In exact form, set down only those lines of the material that run from its first line to the line with "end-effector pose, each", inclusive.

Start of Block

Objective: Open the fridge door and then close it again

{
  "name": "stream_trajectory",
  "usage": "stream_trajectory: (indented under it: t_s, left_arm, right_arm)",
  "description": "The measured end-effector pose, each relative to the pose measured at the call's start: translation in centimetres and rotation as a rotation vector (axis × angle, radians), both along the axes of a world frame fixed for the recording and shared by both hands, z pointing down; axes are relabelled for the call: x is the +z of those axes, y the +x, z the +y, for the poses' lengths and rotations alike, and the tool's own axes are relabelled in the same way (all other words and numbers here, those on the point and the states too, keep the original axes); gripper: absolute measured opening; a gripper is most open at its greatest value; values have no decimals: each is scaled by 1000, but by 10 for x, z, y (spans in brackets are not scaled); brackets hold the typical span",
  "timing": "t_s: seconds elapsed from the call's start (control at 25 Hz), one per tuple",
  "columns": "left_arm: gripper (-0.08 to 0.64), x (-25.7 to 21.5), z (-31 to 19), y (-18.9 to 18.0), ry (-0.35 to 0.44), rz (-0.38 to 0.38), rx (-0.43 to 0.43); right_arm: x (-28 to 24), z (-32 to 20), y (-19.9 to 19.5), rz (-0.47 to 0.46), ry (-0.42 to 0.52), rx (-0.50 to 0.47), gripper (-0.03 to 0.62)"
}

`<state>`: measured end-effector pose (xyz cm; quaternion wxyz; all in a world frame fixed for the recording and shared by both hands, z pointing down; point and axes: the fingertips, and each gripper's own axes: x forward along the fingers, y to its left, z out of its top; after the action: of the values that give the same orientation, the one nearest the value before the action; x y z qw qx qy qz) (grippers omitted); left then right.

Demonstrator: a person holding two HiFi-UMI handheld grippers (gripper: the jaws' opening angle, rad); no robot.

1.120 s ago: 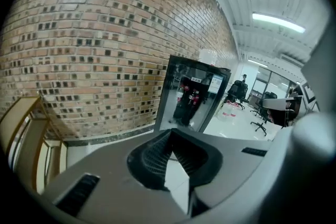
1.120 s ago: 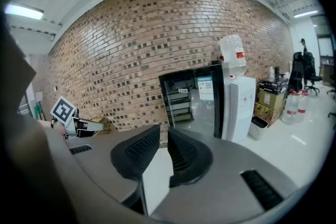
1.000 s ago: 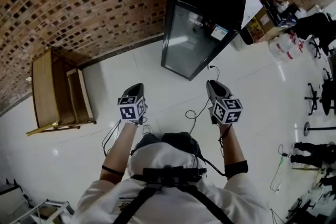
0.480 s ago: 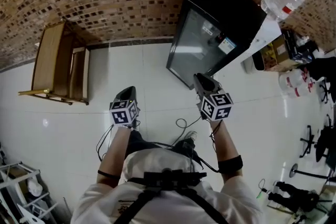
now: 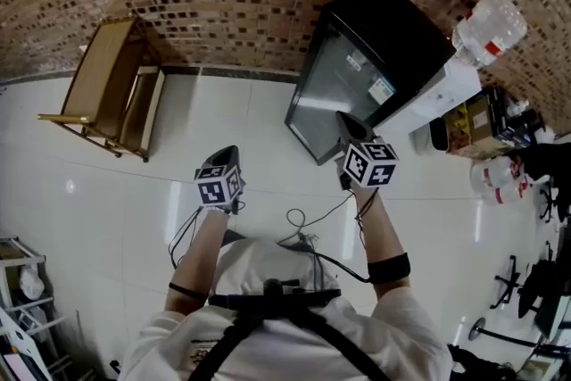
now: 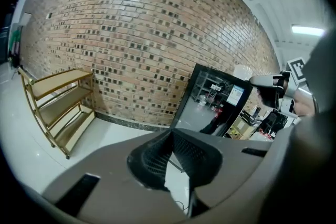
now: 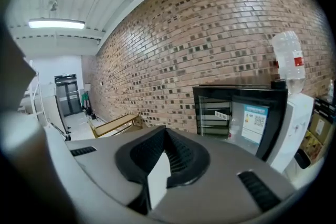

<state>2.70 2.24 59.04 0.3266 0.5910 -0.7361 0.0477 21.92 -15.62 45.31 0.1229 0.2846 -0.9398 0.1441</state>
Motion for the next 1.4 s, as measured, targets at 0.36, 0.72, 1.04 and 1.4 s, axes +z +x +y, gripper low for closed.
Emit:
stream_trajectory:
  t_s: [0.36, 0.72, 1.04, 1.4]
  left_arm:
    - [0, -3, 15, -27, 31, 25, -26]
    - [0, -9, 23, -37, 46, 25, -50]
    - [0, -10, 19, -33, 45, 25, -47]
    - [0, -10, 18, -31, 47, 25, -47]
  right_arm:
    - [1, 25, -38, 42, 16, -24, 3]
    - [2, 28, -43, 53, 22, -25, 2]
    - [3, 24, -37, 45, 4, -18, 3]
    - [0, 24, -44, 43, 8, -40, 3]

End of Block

▶ _RESPONSE TO THIS EXERCISE_
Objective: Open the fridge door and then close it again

{
  "name": "stream_trajectory",
  "usage": "stream_trajectory: (indented under it: t_s, left_arm, right_arm)",
  "description": "The measured end-effector pose, each relative to the pose measured at the call's start: translation in centimetres and rotation as a rotation vector (axis × angle, radians), both along the axes of a world frame fixed for the recording and shared by both hands, z pointing down; axes are relabelled for the call: x is the +z of those axes, y the +x, z the +y, for the poses' lengths and rotations alike, and the tool's own axes are relabelled in the same way (all other words and numbers here, those on the point and the states too, keep the original axes); gripper: absolute measured opening; a gripper is most open at its greatest value; values have no decimals: each is scaled by 1000, but by 10 for x, z, y (spans in brackets are not scaled); brackets hold the typical span",

The answer has been written out completely.